Hay momentos en la historia de los pueblos cuando las instituciones y sus procedimientos resultan incapaces de canalizar y dirimir conflictos que satisfagan las expectativas de la comunidad. Son circunstancias excepcionales, pero son. Donde la legalidad existente cae en profundo descrédito por autoridades deshonestas, que lejos de aplicarla con rectitud, tuercen su prístino sentido para fines subalternos. Y el pueblo, que en una democracia es el titular de la soberanía, termina perdiendo absolutamente la confianza en las reglas establecidas. En dichos “estados de excepción” –siguiendo a Carl Schmitt– la crisis puede derivar hacia una tempestad revolucionaria, como sucedió en 1932 –el año de la barbarie en el Perú– luego que Haya de la Torre desconociera la victoria electoral de Sánchez Cerro, en 1931. O puede también alumbrar una solución política, como la ocurrida en 1962, tras la anulación de las elecciones. En esta oportunidad el APRA no optó por la guerra civil, pese al golpe militar de Pérez Godoy. Participó en los nuevos comicios, donde Belaunde terminó imponiéndose sobre Haya.

Es bueno refrescar la memoria para calibrar los riesgos que ensombrecen el presente. Cada día se debilita más la proclamación de un ganador indiscutido, por parte del JNE. Una evidente falta de consenso que sella una ilegitimidad de origen para el futuro mandatario –sea cual fuera. Y agudos problemas de gobernabilidad durante los próximos años.

Ante este escenario, pensar o sugerir nuevas elecciones no configura un acto sedicioso. No estamos frente a un golpe de estado, porque su realización no entraña la ruptura del orden constitucional. Tampoco la salida política está reñida con la democracia. Se recurrirá al pueblo –fuente del poder legítimo– para pronunciarse, esta vez de manera indubitable, desterrando las manipulaciones y sospechas que pesan sobre la autoridades del sistema electoral (ONPE y el JNE).

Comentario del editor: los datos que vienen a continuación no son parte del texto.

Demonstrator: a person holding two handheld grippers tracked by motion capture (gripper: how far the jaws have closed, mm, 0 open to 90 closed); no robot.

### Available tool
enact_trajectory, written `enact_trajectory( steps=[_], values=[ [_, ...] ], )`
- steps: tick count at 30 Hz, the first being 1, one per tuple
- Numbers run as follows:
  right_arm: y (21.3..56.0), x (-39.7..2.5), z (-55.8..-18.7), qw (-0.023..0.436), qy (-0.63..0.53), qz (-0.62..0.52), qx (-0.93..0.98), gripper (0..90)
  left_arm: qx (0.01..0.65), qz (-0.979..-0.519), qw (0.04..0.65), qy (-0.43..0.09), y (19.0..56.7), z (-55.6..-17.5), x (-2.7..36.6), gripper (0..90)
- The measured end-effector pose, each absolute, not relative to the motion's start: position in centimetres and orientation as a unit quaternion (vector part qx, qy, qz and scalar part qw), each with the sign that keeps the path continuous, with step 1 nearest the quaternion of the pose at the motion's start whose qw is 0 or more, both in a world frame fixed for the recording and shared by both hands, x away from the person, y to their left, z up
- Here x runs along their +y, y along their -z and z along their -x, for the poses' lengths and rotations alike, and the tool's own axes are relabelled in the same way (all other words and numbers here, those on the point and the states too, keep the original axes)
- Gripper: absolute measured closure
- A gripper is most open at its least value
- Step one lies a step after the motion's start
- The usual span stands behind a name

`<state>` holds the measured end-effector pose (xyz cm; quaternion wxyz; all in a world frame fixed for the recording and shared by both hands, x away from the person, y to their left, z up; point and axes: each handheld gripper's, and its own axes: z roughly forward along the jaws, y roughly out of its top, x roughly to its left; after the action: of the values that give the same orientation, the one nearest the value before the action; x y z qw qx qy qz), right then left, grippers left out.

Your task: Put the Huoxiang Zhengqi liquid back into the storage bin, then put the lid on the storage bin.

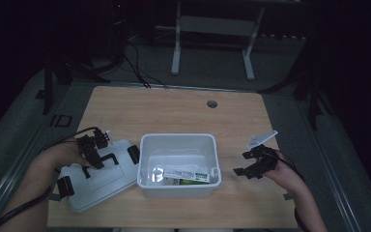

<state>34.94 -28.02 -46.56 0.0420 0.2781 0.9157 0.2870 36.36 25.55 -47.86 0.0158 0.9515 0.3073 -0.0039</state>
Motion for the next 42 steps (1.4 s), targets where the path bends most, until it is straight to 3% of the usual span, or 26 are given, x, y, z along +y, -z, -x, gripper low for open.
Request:
enact_trajectory(
  steps=[7, 17, 24, 30, 42],
  values=[
    [47.8, -28.5, -34.5, 0.055, -0.284, -0.281, 0.915, 18.0, 0.295, -0.955, 0.019, 0.004, 47.7, -36.1, 25.6, 70.9],
    [50.9, -30.3, -33.5, 0.09, -0.33, -0.32, 0.883, 17.4, 0.289, -0.957, 0.02, 0.008, 48.0, -36.0, 25.3, 72.3],
    [52.8, -31.1, -32.7, 0.139, -0.372, -0.354, 0.847, 16.5, 0.283, -0.959, 0.027, 0.01, 47.9, -35.9, 25.1, 81.3],
    [53.5, -31.5, -32.4, 0.172, -0.391, -0.365, 0.827, 16.1, 0.265, -0.964, 0.025, 0.009, 47.6, -35.5, 24.9, 83.7],
    [54.6, -31.9, -31.8, 0.169, -0.383, -0.377, 0.826, 13.9, 0.266, -0.964, 0.03, -0.002, 44.4, -34.3, 26.2, 83.9]
  ],
)
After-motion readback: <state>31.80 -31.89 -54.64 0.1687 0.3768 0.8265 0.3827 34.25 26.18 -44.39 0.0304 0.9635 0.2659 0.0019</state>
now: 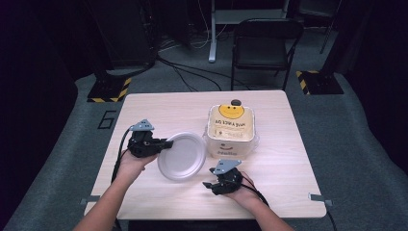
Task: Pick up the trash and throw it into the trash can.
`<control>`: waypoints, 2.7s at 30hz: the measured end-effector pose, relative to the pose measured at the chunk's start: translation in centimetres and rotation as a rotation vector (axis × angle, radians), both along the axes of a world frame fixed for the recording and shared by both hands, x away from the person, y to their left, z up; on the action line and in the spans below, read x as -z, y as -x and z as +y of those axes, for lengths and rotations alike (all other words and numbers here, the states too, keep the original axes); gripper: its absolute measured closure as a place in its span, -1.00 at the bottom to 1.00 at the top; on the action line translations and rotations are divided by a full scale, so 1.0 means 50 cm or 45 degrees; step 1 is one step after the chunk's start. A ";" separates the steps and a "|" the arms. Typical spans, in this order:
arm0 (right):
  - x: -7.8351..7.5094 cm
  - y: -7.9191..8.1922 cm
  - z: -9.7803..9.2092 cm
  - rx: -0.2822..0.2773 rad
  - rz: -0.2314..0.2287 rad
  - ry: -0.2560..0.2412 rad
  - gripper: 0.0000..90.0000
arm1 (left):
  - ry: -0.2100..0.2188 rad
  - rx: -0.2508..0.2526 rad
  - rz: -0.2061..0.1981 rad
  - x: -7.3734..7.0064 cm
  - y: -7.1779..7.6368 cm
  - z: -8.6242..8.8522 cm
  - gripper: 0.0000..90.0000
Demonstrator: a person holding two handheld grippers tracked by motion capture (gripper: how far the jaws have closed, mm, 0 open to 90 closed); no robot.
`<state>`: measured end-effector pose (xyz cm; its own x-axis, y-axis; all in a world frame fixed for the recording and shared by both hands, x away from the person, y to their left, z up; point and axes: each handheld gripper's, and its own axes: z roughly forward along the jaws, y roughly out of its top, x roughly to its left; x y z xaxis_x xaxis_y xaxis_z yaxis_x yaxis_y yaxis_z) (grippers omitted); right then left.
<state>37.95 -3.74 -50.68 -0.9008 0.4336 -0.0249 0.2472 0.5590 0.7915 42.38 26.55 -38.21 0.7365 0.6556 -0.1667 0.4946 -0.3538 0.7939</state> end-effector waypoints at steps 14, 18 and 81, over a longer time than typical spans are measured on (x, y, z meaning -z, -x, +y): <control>0.000 0.001 0.001 0.000 -0.005 -0.003 -0.11 | -0.007 -0.058 -0.041 -0.063 -0.023 0.004 0.82; -0.001 0.000 -0.001 -0.005 -0.013 0.001 -0.12 | -0.023 -0.063 -0.053 -0.077 -0.028 0.000 0.82; 0.000 0.000 -0.008 -0.003 -0.009 -0.007 -0.12 | -0.098 -0.064 -0.187 -0.273 -0.104 -0.130 0.82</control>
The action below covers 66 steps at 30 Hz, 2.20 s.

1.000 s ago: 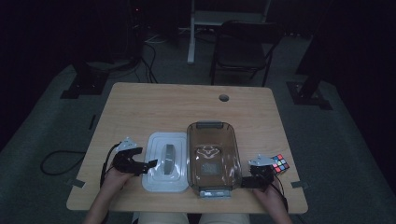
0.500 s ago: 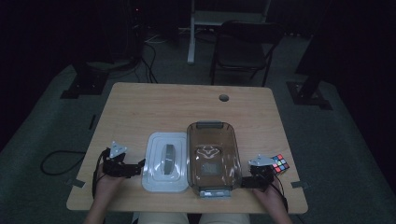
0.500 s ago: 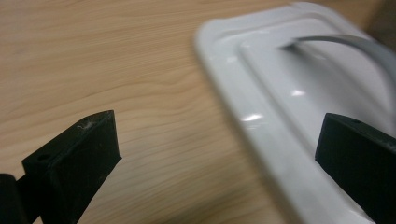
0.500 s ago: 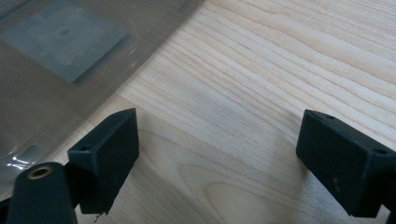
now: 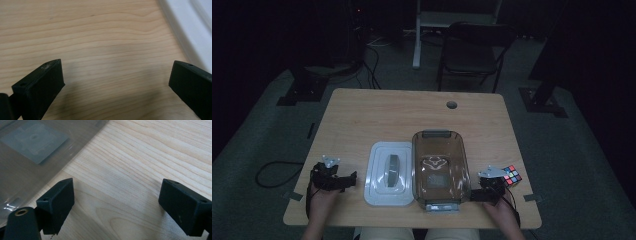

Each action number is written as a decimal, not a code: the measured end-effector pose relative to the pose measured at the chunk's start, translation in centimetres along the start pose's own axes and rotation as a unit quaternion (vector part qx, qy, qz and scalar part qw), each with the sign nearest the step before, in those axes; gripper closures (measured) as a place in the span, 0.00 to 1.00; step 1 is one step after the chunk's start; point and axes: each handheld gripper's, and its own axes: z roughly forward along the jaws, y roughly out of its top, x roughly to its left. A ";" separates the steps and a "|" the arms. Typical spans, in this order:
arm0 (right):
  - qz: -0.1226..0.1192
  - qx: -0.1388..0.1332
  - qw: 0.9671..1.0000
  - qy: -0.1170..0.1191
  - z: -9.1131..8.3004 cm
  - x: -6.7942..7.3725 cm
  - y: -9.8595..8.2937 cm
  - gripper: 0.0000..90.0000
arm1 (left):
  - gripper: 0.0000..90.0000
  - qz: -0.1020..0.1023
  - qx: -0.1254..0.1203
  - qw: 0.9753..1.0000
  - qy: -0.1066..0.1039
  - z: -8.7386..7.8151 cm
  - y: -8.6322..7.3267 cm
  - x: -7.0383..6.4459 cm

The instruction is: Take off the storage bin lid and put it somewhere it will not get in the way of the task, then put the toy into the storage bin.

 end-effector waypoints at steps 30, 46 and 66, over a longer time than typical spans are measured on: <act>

Se dirá que ello es irregular. Sin embargo, casi dos tercios de la población acusa indicios de fraude. La mayoría del JNE tozudamente niega que RENIEC (parte del sistema y especialista en ello) verifique las firmas cuestionadas, ni recaba las listas de votantes de las mesas de sufragio impugnadas, custodiadas por la ONPE. Entonces la más grande irregularidad está en el proceso electoral mismo.

Ciertamente, nuevas elecciones de segunda vuelta en plazo perentorio, escapa al marco institucional. Pero cuando este ha sido bastardeado groseramente por los funcionarios responsables, deviene inane para dar un resultado legítimo y creíble. La salud del país exige una salida política que no por heterodoxa deja de ser democrática, a la vez. Volver a convocar al pueblo puede causar resquemores y problemas, pero nunca tan pavorosos y letales como la ingobernabilidad fruto de una decisión ilegítima.

(*) La empresa no se responsabiliza por los artículos firmados.